Assuming this was an oversight by the authors (which is imho very likely true), let's try to answer the proper question. The method will be the same for both of the possible fixes, so I'll assume the second which does not require continuity of the derivative:

Let $-\infty < a < b < \infty$ and $f \in C([a, b],\mathbb{R})$ be differentiable on $(a, b]$. Show that, if $\lim_{x\to a} f'(x)$ exists, then $f$ is differentiable at $a$ and $f'(a) = \lim_{x\to a} f'(x)$. (Hint: Use the mean value theorem.)

Proof: Let $L:= \lim\limits_{x\to a} f'(x)$. It follows from the hypotheses that $f$ is continuous at $[a,c]$ and differentiable at $(a,c)$ for every $c \leq b$.

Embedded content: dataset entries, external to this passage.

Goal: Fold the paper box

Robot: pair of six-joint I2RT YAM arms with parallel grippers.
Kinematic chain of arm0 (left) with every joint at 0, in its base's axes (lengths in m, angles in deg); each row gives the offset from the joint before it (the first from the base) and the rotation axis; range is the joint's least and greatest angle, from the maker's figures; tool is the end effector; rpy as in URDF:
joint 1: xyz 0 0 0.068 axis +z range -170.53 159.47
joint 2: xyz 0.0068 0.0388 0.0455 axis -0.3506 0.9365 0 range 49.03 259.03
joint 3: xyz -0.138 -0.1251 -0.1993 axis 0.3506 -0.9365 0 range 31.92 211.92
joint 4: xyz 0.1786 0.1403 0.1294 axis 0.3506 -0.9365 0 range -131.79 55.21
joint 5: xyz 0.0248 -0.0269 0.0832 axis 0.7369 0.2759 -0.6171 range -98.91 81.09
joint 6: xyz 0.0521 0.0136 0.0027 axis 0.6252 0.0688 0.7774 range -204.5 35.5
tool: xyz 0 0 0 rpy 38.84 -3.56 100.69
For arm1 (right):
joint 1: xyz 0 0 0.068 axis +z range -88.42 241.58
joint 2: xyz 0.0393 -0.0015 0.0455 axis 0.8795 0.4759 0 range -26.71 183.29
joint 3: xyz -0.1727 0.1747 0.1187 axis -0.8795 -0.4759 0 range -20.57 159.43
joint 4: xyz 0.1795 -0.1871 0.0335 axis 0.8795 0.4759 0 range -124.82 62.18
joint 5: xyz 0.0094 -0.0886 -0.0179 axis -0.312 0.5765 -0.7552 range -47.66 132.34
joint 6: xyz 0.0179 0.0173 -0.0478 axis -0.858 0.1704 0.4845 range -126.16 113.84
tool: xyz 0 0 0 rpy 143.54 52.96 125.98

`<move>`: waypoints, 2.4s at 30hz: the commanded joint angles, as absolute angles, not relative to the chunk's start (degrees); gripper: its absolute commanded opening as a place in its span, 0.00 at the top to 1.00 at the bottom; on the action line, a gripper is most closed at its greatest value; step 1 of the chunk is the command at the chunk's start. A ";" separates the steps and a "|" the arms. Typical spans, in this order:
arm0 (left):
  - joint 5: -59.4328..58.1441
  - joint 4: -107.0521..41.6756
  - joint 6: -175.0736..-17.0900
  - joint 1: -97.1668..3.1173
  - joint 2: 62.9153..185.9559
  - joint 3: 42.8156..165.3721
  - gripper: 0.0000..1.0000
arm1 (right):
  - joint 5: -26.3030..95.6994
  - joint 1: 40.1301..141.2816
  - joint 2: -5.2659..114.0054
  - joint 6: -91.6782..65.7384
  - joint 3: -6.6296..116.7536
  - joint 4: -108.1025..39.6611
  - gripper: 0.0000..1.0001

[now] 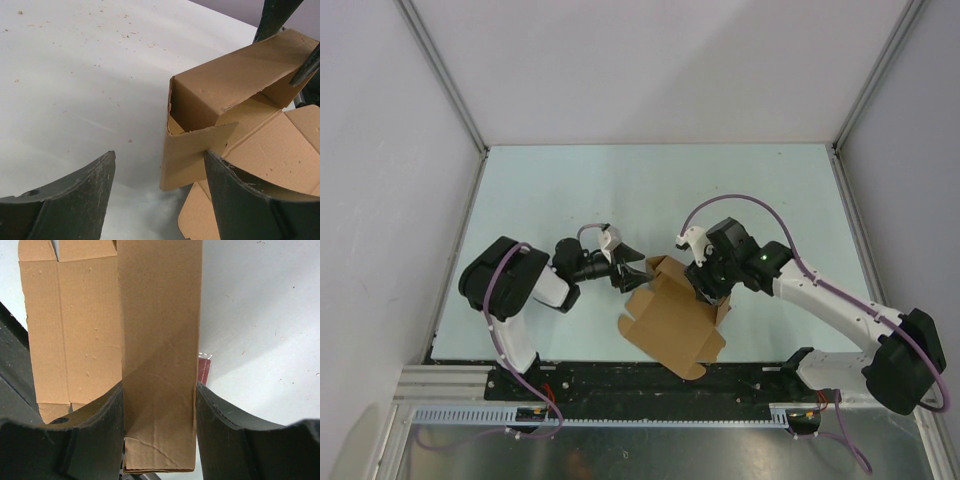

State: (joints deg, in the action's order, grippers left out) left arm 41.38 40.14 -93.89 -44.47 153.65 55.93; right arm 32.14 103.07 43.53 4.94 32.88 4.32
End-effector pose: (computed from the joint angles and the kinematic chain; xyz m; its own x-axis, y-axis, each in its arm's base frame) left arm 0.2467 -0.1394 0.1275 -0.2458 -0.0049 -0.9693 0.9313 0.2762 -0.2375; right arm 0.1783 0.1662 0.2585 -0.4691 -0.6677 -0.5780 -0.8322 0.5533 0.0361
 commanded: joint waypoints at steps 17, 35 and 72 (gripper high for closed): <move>38.48 59.69 -95.23 -50.05 154.59 56.89 0.25 | 30.56 103.68 45.45 4.48 33.04 2.36 0.49; 28.98 59.69 -92.33 -53.83 154.32 55.30 0.27 | 28.80 104.47 45.97 3.78 33.13 1.04 0.49; 0.24 58.02 -85.65 -65.52 149.32 50.56 0.87 | 30.74 107.63 48.43 1.84 33.04 -2.21 0.49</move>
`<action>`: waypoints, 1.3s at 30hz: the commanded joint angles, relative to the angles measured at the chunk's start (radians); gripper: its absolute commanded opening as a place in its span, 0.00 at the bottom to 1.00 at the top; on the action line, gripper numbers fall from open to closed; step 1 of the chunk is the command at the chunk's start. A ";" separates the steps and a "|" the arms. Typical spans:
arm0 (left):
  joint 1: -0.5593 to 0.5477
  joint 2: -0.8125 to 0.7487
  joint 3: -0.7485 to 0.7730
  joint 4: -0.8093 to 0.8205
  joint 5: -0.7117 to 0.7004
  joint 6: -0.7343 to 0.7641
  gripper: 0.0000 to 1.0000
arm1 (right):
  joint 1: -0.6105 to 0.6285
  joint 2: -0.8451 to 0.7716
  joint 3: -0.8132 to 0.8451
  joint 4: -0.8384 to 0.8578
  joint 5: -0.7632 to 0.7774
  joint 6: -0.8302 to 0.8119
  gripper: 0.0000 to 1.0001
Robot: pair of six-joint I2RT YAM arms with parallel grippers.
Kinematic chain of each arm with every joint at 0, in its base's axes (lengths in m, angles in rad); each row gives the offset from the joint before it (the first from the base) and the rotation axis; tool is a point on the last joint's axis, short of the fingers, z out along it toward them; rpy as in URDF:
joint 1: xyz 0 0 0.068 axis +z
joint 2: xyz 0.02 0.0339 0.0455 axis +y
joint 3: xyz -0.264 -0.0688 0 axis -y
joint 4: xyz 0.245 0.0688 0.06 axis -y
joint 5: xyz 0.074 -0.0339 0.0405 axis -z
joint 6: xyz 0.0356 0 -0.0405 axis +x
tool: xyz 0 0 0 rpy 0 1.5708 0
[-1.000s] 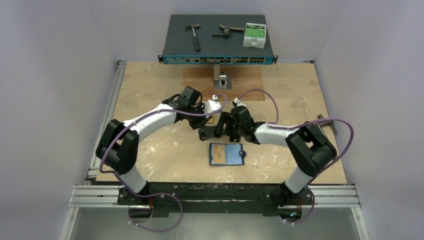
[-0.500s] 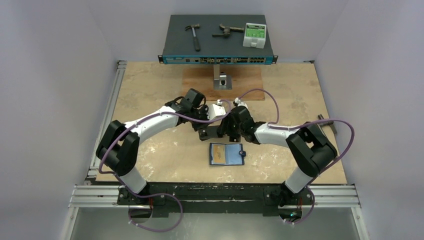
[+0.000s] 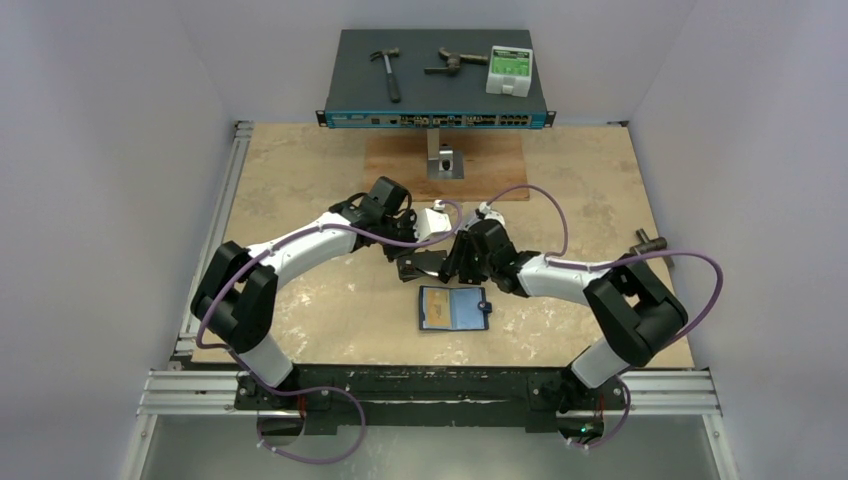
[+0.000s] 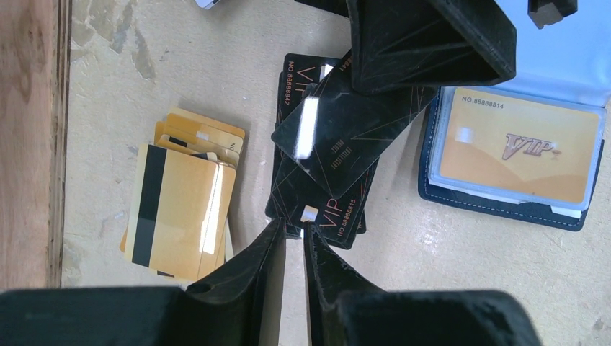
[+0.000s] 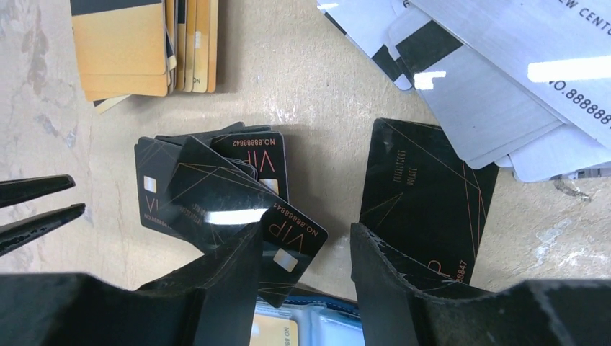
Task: Put the credit cards into the card holder
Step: Pick up the credit card from the center of the board.
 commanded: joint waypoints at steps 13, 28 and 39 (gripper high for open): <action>0.005 -0.035 -0.014 0.014 -0.006 0.012 0.13 | -0.003 0.002 -0.074 0.166 -0.070 0.163 0.29; -0.022 0.074 0.043 0.034 -0.129 0.065 0.13 | -0.004 -0.082 -0.107 0.156 -0.033 0.198 0.00; -0.045 0.130 0.090 -0.002 -0.168 0.088 0.11 | -0.009 -0.075 -0.144 0.166 -0.054 0.215 0.00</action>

Take $\epsilon>0$. By the definition of limit, there exists $\delta>0$ such that if $x< a+\delta$, then $|f'(x)-L|<\epsilon$. From the mean-value theorem we have that if $x \in (a,a+\delta),$ $$\left|\frac{f(x)-f(a)}{x-a}-L\right|=|f'(\xi_x)-L|<\epsilon,$$ since $\xi_x \in (a,x)$, hence in $(a,a+\delta)$. But this proves precisely that $f'(a)=L$.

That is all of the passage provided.